Figura 2: Stress Process Model de Pearlin et al. (1990)

Salientamos neste modelo de Pearlin et al. (1990)a conceptualização dos factores de stresse em primários e secundários, o que nos parece adequar-se à natureza

prolongada no tempo do cuidar de uma pessoa com demência, e assim melhor explicar a sucessão de fenómenos objectivos e subjectivos, e os seus efeitos de retro-alimentação positiva ou negativa.

Cuidador

Recursos pessoais Contexto Stressores primários Modeladores Stressores secundários CONSEQUÊNCIAS Emocionais Físicas Sociais

5.3.2. O modelo de sobrecarga de Lawton.

O modelo de sobrecarga de Lawton, Moss, Kleban, Glicksman e Rovine (1991) salienta a permanente avaliação que o cuidador faz de todas as fases e componentes do processo, incluindo a avaliação que faz de si próprio. Identificamo-nos com este modelo, na medida em que considera que todo o processo de sobrecarga é

subjectivamente apreciado. Este modelo tem ainda uma componente adicional, ao considerar que no processo de cuidar não existe, para o cuidador, apenas a sobrecarga, mas também elementos de satisfação.

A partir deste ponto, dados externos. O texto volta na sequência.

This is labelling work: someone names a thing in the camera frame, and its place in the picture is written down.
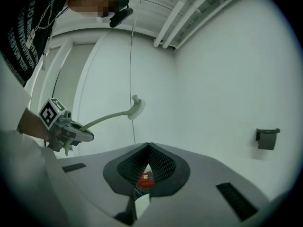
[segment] toilet paper holder
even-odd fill
[[[280,129],[275,130],[259,130],[257,129],[256,141],[258,149],[273,150],[276,144],[276,134],[280,133]]]

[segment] red object in toilet
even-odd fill
[[[152,172],[143,173],[137,183],[137,187],[147,188],[155,185]]]

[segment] ceiling pipe
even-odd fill
[[[175,5],[174,9],[171,11],[169,17],[165,21],[160,33],[158,34],[157,38],[153,42],[153,46],[158,47],[161,39],[165,35],[166,31],[168,30],[171,23],[174,21],[175,17],[178,15],[180,10],[183,8],[184,4],[187,0],[178,0],[177,4]]]
[[[217,7],[211,14],[209,14],[201,23],[199,23],[185,38],[180,42],[180,44],[176,47],[176,49],[179,49],[189,38],[196,32],[202,25],[204,25],[208,20],[210,20],[217,12],[219,12],[221,9],[223,9],[227,4],[232,2],[233,0],[226,0],[224,3],[222,3],[219,7]]]
[[[175,26],[167,40],[163,44],[163,48],[167,48],[170,42],[173,40],[173,38],[176,36],[176,34],[180,31],[182,26],[188,21],[190,16],[193,15],[193,13],[196,11],[197,8],[199,8],[206,0],[196,0],[193,3],[193,6],[190,7],[190,9],[185,13],[185,15],[182,17],[182,19],[178,22],[178,24]]]

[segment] person's arm
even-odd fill
[[[49,142],[49,132],[41,119],[26,109],[21,117],[19,128],[22,133],[43,139]]]

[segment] white wall
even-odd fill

Na nossa opinião, embora possamos questionar a utilização do termo satisfação, consideramos que o cuidar pode ser uma experiência com uma dimensão humana enriquecedora para o cuidador. De qualquer forma, entendemos esta referência à presença de satisfação, como uma chamada de atenção para os aspectos relacionais no cuidar. No entanto, a questão relacional não é mais explorada neste modelo.

5.3.3. A dimensão relacional (ou interpessoal) entre cuidador e cuidado.

Os modelos anteriormente discutidos, estabelecem uma base teórica em que são considerados aspectos subjectivos do cuidador, e a natureza prolongada no tempo da função de cuidar, e dessa forma, permitem abarcar um vasto conjunto de fenómenos objectivos e subjectivos que podem surgir no processo de cuidar de uma pessoa com demência mas, embora levantem a questão dos aspectos relacionais entre cuidador e cuidado, acabam por não se deter sobre eles. A dimensão interpessoal entre cuidador e cuidado é considerada apenas como antecedente, como precursora da situação actual, mas não como continuando a existir na situação actual. Quando o processo de cuidar é considerado no presente, apenas se fala em desvanecer da relação, a relação pela sua ausência, pelo que resta do que antes existia, como se nada mais de novo pudesse

acontecer entre as pessoas a partir do início do processo demencial. Quando é referida a relação entre cuidador e cuidado ao longo do processo de cuidar, é-o apenas nos seus aspectos instrumentais, como a qualidade dos cuidados, a prevenção e o controle das alterações de comportamento, a preservação da autonomia, das capacidades cognitivas e do self. Esta abordagem mais instrumental, mesmo para cuidadores profissionais, parece-nos uma abordagem parcial da sua experiência, mais ainda o será para os cuidadores familiares. A relação entre cuidador e cuidado é um processo dentro do processo de cuidar, e, admitimos, estes aspectos interpessoais entre cuidador e cuidado, poderão ter um peso significativo no desencadear do desgaste nos cuidadores.